■ Exercise details
Each line of the records below that includes "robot" adds one to the count; state the final count by itself.

■ Extracted entries

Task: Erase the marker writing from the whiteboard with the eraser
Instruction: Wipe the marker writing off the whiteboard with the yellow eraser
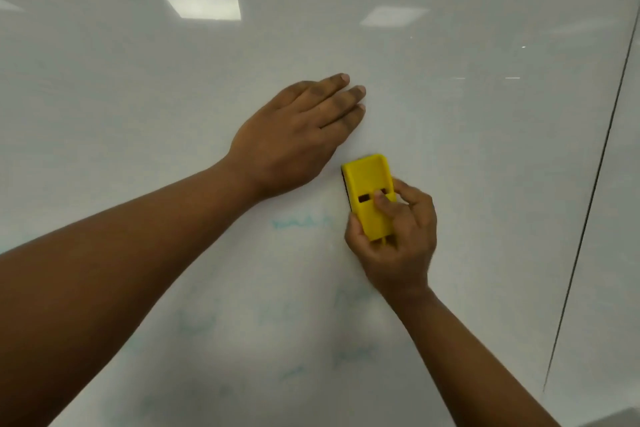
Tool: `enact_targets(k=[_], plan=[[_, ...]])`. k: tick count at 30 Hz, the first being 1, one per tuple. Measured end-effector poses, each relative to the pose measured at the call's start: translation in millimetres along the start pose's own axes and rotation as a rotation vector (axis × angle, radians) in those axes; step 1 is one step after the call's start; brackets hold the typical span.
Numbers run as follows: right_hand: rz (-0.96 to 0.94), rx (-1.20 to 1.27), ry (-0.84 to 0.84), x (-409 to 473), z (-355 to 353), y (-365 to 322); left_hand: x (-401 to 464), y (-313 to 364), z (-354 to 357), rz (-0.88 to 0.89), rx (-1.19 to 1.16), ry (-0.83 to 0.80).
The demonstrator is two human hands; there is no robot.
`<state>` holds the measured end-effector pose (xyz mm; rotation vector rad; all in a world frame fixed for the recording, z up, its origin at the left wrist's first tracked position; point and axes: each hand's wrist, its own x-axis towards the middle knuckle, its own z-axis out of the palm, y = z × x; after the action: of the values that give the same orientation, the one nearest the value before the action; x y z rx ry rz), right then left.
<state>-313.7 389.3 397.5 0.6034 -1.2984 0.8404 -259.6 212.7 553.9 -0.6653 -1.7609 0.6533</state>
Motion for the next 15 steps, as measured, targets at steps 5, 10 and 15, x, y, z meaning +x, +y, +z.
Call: enact_targets(k=[5,10,15], plan=[[0.225,0.008,0.137,20,-16,18,1,2,2,-0.015,-0.007,-0.019],[0.071,0.020,0.044,10,8,-12,-2,4,-2,-0.019,-0.063,0.021],[0.103,0.037,0.019,20,1,-21,-5,-16,-14,0.044,0.034,0.001]])
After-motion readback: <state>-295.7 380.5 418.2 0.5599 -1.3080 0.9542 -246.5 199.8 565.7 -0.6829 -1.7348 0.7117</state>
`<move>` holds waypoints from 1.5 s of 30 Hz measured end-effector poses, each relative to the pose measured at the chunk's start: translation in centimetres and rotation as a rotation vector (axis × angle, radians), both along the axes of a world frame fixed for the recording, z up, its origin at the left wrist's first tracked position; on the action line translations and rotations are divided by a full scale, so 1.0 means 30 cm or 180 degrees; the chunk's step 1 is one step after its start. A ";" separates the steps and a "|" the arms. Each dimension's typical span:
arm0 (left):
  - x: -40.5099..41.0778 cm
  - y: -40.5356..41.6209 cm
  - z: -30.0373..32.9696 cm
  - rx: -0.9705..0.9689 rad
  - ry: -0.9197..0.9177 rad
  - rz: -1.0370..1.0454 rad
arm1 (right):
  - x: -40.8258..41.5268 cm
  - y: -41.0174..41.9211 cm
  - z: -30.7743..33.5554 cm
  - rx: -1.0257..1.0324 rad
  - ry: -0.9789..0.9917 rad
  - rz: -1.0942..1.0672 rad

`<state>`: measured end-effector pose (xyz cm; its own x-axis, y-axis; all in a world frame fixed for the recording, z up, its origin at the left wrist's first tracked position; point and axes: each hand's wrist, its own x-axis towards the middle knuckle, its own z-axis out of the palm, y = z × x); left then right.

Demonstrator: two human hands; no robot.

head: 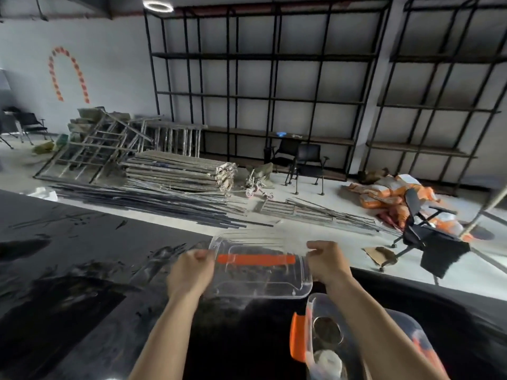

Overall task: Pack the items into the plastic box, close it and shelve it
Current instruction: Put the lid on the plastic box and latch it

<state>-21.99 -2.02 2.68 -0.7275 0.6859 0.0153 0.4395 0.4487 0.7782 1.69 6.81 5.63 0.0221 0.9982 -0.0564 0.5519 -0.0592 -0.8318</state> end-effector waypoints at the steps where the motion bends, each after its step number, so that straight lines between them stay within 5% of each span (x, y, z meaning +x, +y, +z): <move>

■ Exercise solution
2